Overview
LTX-Video is an open-source video-generation repository and model family developed by Lightricks. Built around a DiT-based latent diffusion architecture, the project aims to deliver production-ready video generation with features commonly required in creative and VFX workflows: synchronized audio+video generation, multi-keyframe conditioning, image-to-video and video-to-video transforms, and support for high resolutions and high frame rates.
Key features
- Synchronized audio + video generation in a single model pass (audio and visuals aligned).
- Multiple model scales and flavors: full 13B models, distilled 13B/2B variants, and FP8/quantized builds for faster inference and lower VRAM usage.
- Supports image-to-video, multi-keyframe conditioning, keyframe-based animation, forward/backward video extension, and combinations of conditioning media.
- Production-grade outputs: native 4K capability (up to 50 FPS in model descriptions), multiscale pipelines, temporal and spatial upscalers, and LoRA/IC-LoRA control models for precise style and structure control.
- Integrations and tooling: ComfyUI workflows, Hugging Face model hosting, Diffusers pipeline support, and an online demo (LTX-Studio). Training tools are provided via a separate trainer repository for full fine-tuning or LoRA training.
Models & performance
LTX-Video provides several pre-configured pipelines and checkpoints (examples include ltxv-13b-dev, ltxv-13b-distilled, ltxv-2b-distilled, and FP8/quantized variants). Distilled and quantized models trade a small amount of quality for much faster inference and much lower VRAM requirements — useful for iteration and real-time generation on GPUs (and special kernels such as FP8 for Ada-class cards).
Quick start
- Online: LTX-Studio provides immediate image-to-video demos and playgrounds for trying models without local setup.
- Local: the repo includes an inference.py, example ComfyUI workflows, and instructions for creating a Python environment.
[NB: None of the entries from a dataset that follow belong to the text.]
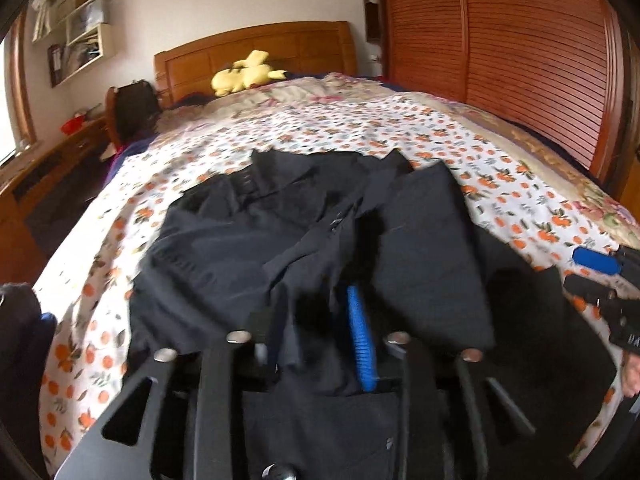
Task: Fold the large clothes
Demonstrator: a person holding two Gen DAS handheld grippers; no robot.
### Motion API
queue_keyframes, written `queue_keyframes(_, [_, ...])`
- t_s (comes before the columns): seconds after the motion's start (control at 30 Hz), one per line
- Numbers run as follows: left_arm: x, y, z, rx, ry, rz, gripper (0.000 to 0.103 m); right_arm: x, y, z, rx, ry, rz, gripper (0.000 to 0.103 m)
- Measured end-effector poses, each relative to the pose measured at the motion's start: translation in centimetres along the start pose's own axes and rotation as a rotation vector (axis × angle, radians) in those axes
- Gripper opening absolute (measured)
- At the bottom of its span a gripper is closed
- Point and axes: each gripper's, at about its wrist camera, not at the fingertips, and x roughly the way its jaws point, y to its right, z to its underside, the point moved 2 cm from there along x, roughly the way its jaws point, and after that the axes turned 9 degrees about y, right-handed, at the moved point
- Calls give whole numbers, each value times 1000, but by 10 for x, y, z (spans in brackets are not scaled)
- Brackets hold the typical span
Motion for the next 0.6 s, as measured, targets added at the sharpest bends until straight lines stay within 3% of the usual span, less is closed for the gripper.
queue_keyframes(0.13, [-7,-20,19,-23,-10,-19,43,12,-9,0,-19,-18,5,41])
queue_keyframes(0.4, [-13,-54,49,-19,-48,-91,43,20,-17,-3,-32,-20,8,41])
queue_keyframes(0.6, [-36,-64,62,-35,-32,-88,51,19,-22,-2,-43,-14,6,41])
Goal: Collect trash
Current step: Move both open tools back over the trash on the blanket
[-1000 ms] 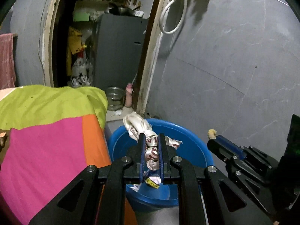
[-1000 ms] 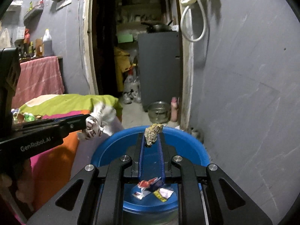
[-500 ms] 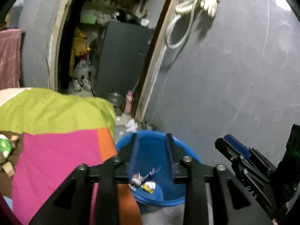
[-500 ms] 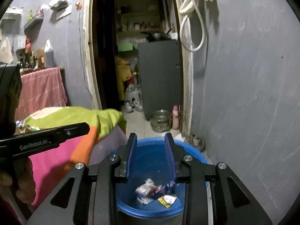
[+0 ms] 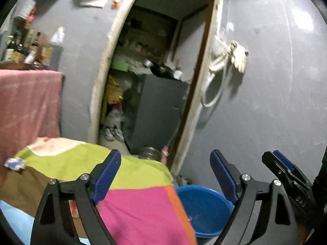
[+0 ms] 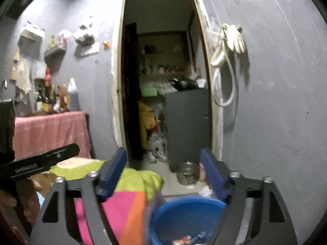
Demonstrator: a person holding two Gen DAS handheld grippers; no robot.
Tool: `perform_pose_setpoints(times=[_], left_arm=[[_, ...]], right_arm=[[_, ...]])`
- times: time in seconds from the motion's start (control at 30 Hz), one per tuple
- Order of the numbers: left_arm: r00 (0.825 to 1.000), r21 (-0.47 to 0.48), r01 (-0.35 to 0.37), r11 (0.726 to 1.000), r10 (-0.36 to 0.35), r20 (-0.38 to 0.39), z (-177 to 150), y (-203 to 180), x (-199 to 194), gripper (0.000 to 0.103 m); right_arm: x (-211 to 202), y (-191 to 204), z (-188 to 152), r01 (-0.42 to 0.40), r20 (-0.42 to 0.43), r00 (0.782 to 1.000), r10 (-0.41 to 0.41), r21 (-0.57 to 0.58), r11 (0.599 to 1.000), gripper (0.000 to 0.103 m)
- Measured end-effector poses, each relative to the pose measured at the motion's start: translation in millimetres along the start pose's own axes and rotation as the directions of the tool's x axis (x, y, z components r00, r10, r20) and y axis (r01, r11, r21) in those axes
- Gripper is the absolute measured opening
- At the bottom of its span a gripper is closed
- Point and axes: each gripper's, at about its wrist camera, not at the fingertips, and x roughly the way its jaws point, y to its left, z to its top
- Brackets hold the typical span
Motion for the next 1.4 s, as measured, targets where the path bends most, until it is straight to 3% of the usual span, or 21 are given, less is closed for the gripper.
perform_pose_setpoints(times=[0.03, 0.1, 0.3, 0.53, 0.8, 1.13, 1.4], left_arm=[[1.000, 0.003, -0.013, 1.000, 0.013, 0.009, 3.2, 7.4, -7.3, 0.086], [0.998, 0.008, -0.050, 0.999, 0.050, 0.031, 7.8, 22.6, -22.6, 0.099], [0.986, 0.004, -0.154, 0.988, 0.154, 0.064, 11.3, 76.7, -58.7, 0.100], [0.957, 0.017, -0.285, 0.958, 0.284, 0.049, -8.6, 128.9, -89.9, 0.101], [0.915, 0.011, -0.400, 0.917, 0.400, -0.046, -40.9, 186.9, -90.6, 0.101], [0.885, 0.010, -0.440, 0.898, 0.436, -0.165, -49.6, 237.6, -46.5, 0.101], [0.860, -0.009, -0.466, 0.885, 0.451, -0.241, -47.2, 274.5, -12.8, 0.100]], right_arm=[[0.5, 8.4, 2.7, -0.011, 0.008, 1.000, 0.011, -0.003, 1.000, 0.079], [1.7, 24.4, 5.8, -0.035, 0.026, 0.999, 0.035, -0.004, 0.999, 0.085], [9.2, 74.7, 5.3, -0.106, 0.059, 0.993, 0.105, 0.015, 0.994, 0.103], [30.9, 123.2, -11.3, -0.215, 0.035, 0.976, 0.213, 0.035, 0.976, 0.103], [68.1, 166.3, -38.0, -0.286, -0.092, 0.954, 0.284, -0.009, 0.958, 0.103], [119.5, 189.1, -69.4, -0.331, -0.295, 0.902, 0.316, 0.001, 0.944, 0.103], [141.0, 205.7, -95.6, -0.332, -0.440, 0.845, 0.304, 0.014, 0.943, 0.087]])
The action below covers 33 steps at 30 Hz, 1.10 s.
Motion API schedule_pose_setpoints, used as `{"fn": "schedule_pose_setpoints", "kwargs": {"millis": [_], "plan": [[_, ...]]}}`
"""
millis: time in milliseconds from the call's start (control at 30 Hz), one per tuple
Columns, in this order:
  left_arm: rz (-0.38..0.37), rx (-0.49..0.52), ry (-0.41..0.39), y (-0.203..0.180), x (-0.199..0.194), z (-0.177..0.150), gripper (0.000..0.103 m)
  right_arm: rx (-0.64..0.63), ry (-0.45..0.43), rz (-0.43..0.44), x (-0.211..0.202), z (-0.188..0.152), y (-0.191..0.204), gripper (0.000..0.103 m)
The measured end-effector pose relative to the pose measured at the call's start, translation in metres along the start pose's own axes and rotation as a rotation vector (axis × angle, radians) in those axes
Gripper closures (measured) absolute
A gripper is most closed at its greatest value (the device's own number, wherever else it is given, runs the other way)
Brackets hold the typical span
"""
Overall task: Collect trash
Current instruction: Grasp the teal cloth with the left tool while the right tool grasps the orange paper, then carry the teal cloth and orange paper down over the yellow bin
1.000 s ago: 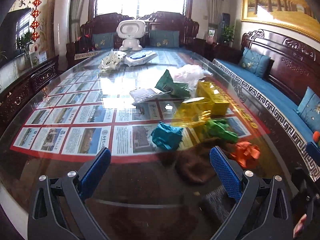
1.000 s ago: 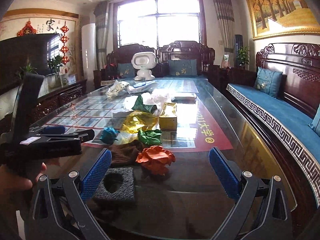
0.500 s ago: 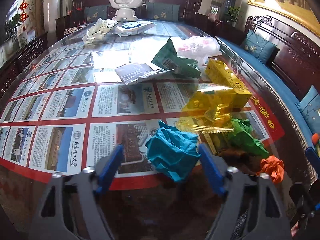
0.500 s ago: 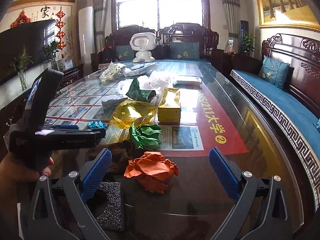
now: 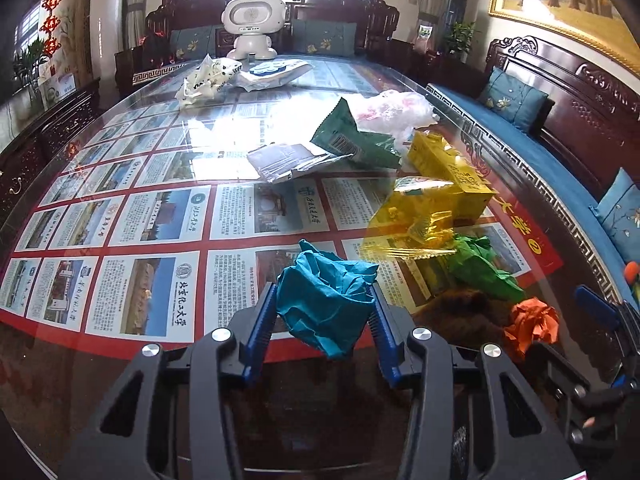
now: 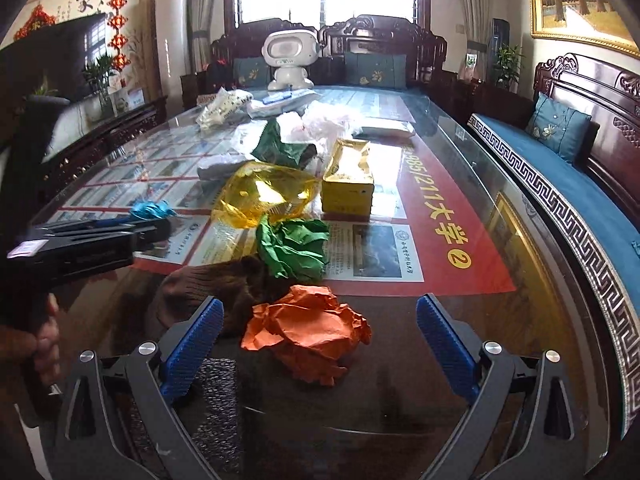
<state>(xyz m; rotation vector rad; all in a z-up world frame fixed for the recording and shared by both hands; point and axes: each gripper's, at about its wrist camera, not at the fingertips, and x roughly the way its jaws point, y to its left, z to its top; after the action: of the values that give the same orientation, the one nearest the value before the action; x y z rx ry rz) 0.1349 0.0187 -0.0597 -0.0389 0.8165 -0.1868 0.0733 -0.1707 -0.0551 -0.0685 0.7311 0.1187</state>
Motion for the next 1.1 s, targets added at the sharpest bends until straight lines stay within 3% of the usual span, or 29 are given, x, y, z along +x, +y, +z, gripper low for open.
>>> {"fn": "schedule_pose_setpoints", "kwargs": {"millis": [100,200,267,300,700,1100], "plan": [[0.001,0.003,-0.008,0.000,-0.003,-0.001,0.057,0.036,0.054,-0.027,0.013,-0.001,-0.007,0.016],[-0.013,0.011,-0.010,-0.001,-0.005,0.000,0.057,0.047,0.112,-0.009,0.028,-0.004,-0.012,0.040],[-0.015,0.019,-0.019,-0.004,-0.009,-0.001,0.057,0.052,0.094,0.015,0.024,-0.005,-0.013,0.055],[-0.015,0.024,-0.025,-0.005,-0.012,-0.002,0.057,0.044,0.085,0.019,0.021,-0.006,-0.013,0.056],[-0.053,0.085,-0.078,-0.024,-0.061,-0.025,0.057,0.053,-0.047,0.034,-0.050,-0.020,-0.020,0.057],[-0.119,0.135,-0.090,-0.038,-0.127,-0.095,0.057,0.016,-0.110,0.106,-0.133,-0.070,0.000,0.057]]}}
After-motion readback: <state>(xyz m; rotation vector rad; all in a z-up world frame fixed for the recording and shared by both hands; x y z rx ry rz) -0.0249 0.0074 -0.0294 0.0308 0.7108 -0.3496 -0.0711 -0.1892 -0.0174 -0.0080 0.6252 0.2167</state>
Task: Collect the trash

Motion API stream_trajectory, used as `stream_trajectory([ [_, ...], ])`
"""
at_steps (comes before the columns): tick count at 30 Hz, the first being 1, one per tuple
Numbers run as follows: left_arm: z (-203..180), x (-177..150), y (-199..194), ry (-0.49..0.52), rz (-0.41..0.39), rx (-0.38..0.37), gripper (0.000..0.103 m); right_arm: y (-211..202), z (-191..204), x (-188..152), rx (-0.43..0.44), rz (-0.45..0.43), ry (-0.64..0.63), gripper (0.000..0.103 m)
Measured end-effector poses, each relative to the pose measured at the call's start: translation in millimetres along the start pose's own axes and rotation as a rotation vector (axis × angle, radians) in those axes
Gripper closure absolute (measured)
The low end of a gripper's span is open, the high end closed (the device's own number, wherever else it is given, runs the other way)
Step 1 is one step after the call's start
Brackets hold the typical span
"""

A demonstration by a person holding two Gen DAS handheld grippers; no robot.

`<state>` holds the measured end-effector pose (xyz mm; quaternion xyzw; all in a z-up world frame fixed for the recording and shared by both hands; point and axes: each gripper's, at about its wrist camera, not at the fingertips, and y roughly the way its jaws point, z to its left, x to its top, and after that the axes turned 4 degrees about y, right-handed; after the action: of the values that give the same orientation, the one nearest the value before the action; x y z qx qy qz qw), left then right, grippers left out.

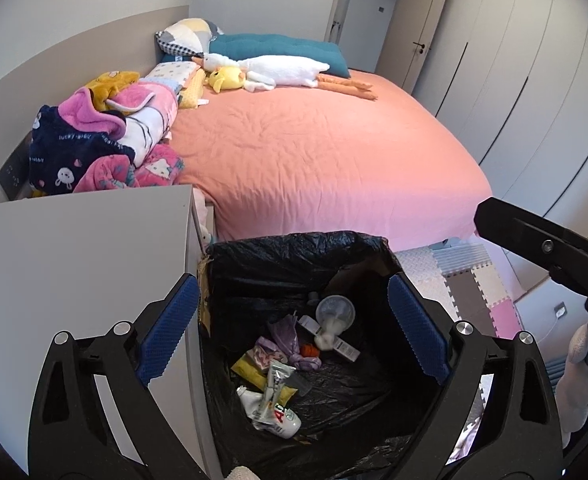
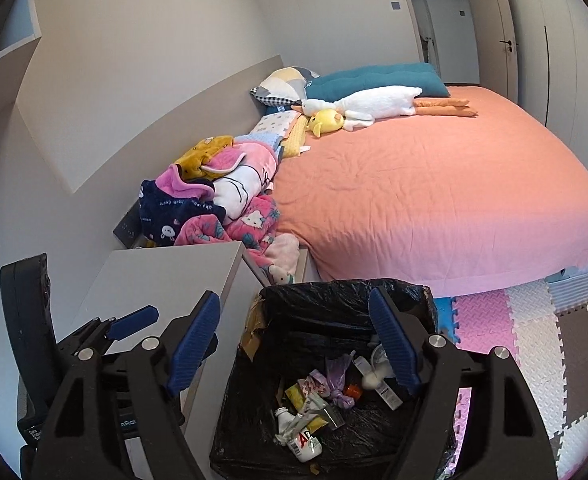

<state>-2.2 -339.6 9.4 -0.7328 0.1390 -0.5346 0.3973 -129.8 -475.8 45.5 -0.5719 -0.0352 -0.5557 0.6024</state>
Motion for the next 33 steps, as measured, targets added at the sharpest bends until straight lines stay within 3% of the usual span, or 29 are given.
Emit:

Recommended environment tested with Python 3.10.5 and CUDA 12.2 (PyTorch >= 2.1.2); macOS MPS supported with specific PyTorch versions.
Example local command (image-to-video):
python inference.py --prompt "PROMPT" --conditioning_media_paths IMAGE_PATH --conditioning_start_frames 0 --height 512 --width 896 --num_frames 33 --pipeline_config configs/ltxv-13b-0.9.8-distilled.yamlIntegrations & community
- ComfyUI: official and community workflows for easy node-based generation and advanced techniques.
- Diffusers: pipeline integration is available for using the models inside Hugging Face's diffusers ecosystem.
- Hugging Face: model weights and control LoRAs are hosted for convenient access.
- Community projects: FP8 kernels, TeaCache acceleration, and community distilled/8-bit variants exist to improve speed or reduce resource needs.
Training & extensibility
A separate LTX-Video-Trainer repo supports fine-tuning of 2B and 13B variants and LoRA training to create custom control or effect LoRAs (depth, pose, canny, style/detailers). This makes the project suitable both for researchers and production teams that need to adapt the model.
License, citation & releases
The repo includes research citations (arXiv tech report) and release notes covering checkpoints, distilled builds, quantized models, and the later LTX-2 successor. The initial repository creation and public release metadata are tracked in the GitHub project.
Use cases & limitations
Use cases include creative video generation, storyboarding, visual prototyping, and rapid content creation. Limitations include significant GPU requirements for the largest models, potential ethical and copyright considerations for generated content, and the need to follow the project license for commercial usage.